Source records
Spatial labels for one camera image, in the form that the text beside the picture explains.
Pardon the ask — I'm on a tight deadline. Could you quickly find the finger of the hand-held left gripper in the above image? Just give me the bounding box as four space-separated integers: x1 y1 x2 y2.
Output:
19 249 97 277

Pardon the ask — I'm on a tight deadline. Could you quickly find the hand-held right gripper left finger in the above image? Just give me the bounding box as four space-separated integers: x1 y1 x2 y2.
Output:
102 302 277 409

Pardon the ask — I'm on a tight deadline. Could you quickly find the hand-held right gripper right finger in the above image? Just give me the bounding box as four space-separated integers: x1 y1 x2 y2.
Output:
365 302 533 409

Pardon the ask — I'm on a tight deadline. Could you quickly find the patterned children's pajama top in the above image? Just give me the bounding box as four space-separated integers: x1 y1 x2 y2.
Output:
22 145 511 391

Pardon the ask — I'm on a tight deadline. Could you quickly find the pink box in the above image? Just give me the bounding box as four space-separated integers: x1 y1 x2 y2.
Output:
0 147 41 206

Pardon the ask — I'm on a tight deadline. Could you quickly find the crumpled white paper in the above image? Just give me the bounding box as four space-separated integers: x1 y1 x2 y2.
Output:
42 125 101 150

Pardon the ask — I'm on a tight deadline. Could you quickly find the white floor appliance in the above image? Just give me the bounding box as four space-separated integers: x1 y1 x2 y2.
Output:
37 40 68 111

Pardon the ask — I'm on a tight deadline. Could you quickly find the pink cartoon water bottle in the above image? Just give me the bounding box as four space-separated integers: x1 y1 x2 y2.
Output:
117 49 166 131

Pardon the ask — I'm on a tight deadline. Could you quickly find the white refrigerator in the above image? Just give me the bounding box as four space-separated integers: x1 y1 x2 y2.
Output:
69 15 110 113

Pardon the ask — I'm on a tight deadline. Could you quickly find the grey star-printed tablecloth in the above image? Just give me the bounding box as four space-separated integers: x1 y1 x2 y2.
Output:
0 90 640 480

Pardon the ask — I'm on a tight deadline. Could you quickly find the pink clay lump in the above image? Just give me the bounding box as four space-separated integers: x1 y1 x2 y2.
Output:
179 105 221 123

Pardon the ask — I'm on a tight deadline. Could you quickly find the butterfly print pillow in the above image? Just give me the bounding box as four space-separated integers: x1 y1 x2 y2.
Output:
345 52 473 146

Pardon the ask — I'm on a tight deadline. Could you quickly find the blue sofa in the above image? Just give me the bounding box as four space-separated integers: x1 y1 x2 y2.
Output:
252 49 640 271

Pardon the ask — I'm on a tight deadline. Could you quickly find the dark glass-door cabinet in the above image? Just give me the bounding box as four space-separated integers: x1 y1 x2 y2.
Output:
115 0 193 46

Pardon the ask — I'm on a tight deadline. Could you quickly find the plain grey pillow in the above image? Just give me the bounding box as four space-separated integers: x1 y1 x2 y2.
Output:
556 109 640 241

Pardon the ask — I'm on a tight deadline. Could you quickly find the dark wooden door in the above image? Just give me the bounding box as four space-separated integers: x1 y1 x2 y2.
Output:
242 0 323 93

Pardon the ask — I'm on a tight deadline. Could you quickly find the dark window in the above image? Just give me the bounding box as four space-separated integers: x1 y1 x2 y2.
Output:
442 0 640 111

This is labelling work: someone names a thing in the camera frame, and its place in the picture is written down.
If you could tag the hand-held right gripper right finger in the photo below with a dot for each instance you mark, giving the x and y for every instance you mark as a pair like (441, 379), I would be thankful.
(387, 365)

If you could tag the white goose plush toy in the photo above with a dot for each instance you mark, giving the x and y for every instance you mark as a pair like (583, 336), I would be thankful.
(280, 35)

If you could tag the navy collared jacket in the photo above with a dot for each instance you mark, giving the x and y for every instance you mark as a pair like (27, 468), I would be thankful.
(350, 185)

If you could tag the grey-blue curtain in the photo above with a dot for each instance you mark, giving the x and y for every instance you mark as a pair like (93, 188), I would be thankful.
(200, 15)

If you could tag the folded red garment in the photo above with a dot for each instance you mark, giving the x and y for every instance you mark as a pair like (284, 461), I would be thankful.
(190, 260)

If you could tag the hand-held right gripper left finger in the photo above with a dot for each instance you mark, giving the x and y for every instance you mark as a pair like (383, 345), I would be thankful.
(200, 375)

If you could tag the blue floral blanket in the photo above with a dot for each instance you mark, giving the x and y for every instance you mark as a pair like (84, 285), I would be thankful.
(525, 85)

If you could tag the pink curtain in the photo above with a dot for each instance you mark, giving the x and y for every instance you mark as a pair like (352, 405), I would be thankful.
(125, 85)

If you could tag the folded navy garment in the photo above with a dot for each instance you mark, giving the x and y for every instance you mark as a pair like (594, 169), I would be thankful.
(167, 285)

> [Task to carry out] Please work out how many lines above carry "door", writing only the result.

> [Expected output] 2